_Exercise goal_.
When "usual" occurs in a line of the material, copy that line.

_The data_.

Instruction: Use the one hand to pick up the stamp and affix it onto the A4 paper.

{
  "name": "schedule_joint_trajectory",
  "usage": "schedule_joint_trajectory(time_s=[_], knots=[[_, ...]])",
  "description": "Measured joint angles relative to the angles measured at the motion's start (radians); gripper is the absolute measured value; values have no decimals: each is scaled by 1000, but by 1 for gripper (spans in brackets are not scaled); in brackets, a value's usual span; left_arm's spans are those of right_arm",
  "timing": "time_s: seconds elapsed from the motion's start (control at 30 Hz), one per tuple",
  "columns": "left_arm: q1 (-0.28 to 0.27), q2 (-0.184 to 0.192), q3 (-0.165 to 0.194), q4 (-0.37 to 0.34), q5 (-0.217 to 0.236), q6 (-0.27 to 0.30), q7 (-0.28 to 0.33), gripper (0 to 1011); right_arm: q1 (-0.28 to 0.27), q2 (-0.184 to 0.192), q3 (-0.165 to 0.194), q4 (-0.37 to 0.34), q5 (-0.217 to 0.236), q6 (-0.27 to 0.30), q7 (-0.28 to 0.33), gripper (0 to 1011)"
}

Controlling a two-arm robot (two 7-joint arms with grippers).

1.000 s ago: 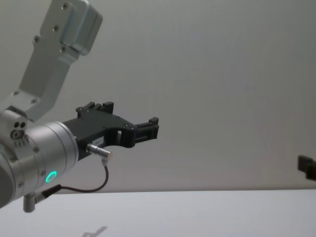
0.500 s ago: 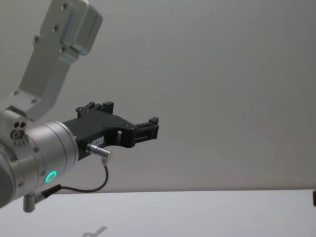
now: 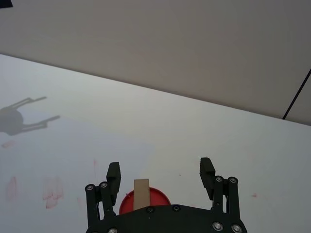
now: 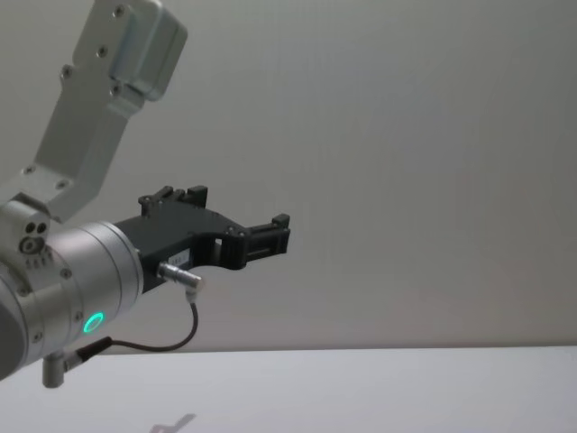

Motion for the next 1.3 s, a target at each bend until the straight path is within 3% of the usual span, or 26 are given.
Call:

_Task response_.
  "description": "Measured joint angles relative to the angles measured at the motion's start (radians); gripper is the absolute measured value; values have no decimals: each is scaled by 1000, but by 1 for gripper (spans in brackets are not scaled); in brackets, a value's usual span; left_arm's spans are those of right_arm",
Motion for the next 1.3 s, a target at each bend until the straight path is within 3% of the usual span, or 26 are given.

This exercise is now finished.